(Work item): In the data below, find each line containing the string "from" and return it.

======== Recorded information ========

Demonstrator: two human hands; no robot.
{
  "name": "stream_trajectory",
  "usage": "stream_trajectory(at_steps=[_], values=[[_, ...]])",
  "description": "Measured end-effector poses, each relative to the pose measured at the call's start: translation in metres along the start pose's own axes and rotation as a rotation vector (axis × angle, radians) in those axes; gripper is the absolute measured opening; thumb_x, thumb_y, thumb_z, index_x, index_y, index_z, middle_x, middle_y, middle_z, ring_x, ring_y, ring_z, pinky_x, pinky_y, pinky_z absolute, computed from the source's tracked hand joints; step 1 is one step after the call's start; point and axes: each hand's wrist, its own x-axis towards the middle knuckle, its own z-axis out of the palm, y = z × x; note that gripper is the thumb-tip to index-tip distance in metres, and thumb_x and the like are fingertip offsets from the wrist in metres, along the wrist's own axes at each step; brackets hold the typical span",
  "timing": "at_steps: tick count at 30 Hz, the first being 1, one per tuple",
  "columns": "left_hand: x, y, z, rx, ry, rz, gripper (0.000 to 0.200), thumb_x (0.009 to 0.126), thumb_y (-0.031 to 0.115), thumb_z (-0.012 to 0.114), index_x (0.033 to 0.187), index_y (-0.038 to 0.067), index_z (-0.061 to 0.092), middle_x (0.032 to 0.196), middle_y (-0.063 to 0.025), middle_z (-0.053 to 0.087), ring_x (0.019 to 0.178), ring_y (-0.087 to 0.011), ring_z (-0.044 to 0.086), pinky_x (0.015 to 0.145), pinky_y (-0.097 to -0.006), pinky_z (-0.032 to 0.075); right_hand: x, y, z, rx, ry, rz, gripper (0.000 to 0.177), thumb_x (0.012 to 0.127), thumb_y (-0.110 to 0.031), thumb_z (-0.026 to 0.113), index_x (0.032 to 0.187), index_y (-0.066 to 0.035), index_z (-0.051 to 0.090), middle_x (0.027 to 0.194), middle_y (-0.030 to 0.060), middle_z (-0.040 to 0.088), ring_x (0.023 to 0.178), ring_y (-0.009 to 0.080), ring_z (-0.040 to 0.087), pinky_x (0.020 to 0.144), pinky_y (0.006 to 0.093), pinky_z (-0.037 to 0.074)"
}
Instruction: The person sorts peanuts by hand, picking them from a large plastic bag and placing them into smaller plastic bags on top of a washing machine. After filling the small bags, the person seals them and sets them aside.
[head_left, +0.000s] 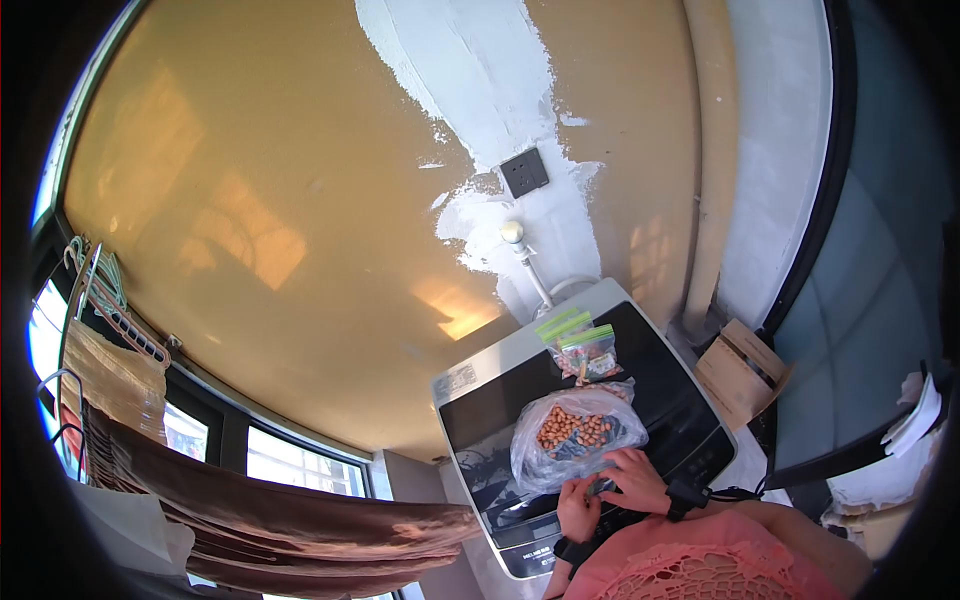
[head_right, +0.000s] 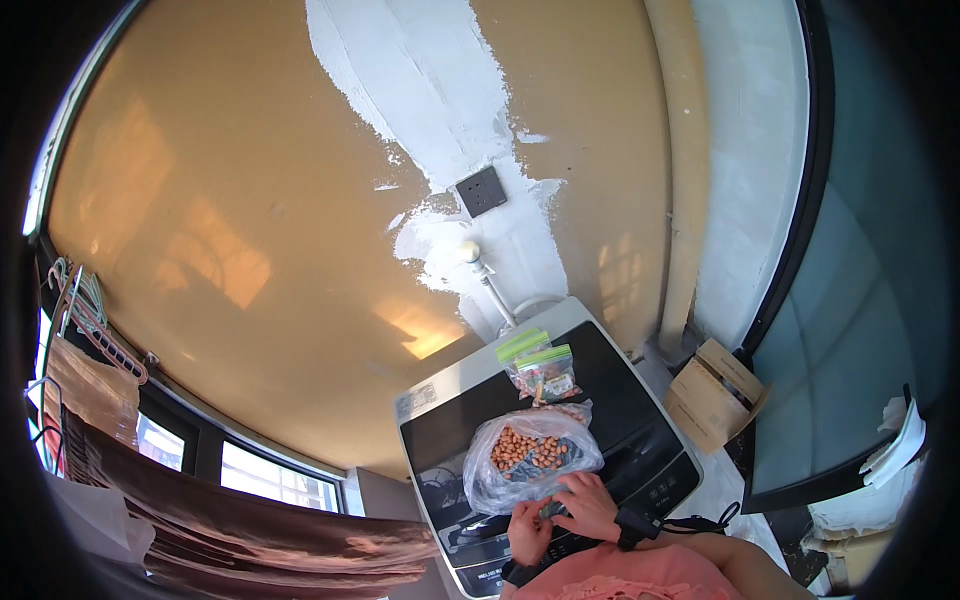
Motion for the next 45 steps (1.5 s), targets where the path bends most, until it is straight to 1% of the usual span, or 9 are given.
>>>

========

(The completed task):
  "description": "Measured end-effector poses, each relative to the pose measured at the call's start: translation in metres along the start pose's own axes and rotation as a rotation vector (axis × angle, radians) in those axes; gripper is the absolute measured opening; thumb_x, thumb_y, thumb_z, index_x, index_y, index_z, middle_x, middle_y, middle_z, ring_x, ring_y, ring_z, pinky_x, pinky_y, pinky_z absolute, computed from the source's tracked hand joints; step 1 is one step after the call's start; point and axes: each hand's wrist, its own x-axis towards the middle knuckle, its own z-axis out of the palm, y = z × x; note that gripper is the thumb-tip to index-tip distance in metres, and thumb_x and the like are fingertip offsets from the wrist in metres, along the wrist's own axes at each step; brackets hold the typical span",
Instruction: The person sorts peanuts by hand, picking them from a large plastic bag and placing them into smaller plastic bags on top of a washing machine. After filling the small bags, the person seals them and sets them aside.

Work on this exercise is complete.